DATA EXTRACT -
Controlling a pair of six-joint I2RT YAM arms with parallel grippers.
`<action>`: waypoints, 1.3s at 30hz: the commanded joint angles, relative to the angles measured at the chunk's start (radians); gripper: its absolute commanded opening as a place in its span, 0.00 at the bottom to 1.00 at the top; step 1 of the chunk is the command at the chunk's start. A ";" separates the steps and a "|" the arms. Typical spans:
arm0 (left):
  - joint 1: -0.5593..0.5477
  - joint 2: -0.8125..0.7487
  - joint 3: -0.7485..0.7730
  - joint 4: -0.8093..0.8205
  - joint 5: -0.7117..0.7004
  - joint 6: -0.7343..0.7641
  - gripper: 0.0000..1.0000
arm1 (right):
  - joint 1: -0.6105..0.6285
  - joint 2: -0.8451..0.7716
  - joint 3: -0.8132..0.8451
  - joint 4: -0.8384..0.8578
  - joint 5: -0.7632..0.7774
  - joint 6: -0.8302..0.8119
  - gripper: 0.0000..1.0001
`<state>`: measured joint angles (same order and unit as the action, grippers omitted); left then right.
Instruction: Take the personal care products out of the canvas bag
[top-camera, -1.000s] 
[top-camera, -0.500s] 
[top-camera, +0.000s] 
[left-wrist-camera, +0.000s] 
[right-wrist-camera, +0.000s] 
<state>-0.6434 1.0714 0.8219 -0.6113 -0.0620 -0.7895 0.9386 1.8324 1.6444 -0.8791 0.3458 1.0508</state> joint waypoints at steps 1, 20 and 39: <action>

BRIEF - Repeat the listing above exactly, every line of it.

WRITTEN RESPONSE -
Controlling a pair of six-joint I2RT YAM arms with parallel grippers.
`<action>`: waypoints, 1.3s at 30hz: the commanded joint angles, relative to the angles measured at the chunk's start (radians); gripper: its absolute commanded opening as a place in its span, 0.00 at the bottom to 1.00 at the top; step 1 of the chunk is the command at the chunk's start. A ";" separates the steps and a "|" the arms. Typical spans:
arm0 (left):
  - joint 1: -0.5593..0.5477
  - joint 2: -0.8125..0.7487
  - joint 3: -0.7485..0.7730
  - joint 4: -0.8093..0.8205
  - joint 5: -0.7117..0.7004
  - joint 6: -0.7343..0.7641
  - gripper: 0.0000..1.0000
arm1 (right):
  - joint 1: -0.6105..0.6285
  - joint 2: -0.8451..0.7716
  - joint 3: -0.8132..0.8451
  - joint 4: -0.8384..0.8578
  - joint 5: -0.7632..0.7774
  - joint 6: -0.8302..0.8119
  - gripper: 0.0000..1.0001
`<state>`: measured joint angles (same order and unit as the action, grippers omitted); left then right.
Instruction: Take the personal care products out of the canvas bag
[top-camera, -1.000s] 
[top-camera, -0.500s] 
[top-camera, +0.000s] 
[left-wrist-camera, +0.000s] 
[right-wrist-camera, +0.000s] 
<state>-0.6434 1.0714 0.8219 -0.6113 -0.0620 -0.7895 0.9386 1.8324 1.6444 -0.8791 0.3458 1.0508</state> joint waypoints at steps 1, 20 and 39: <action>

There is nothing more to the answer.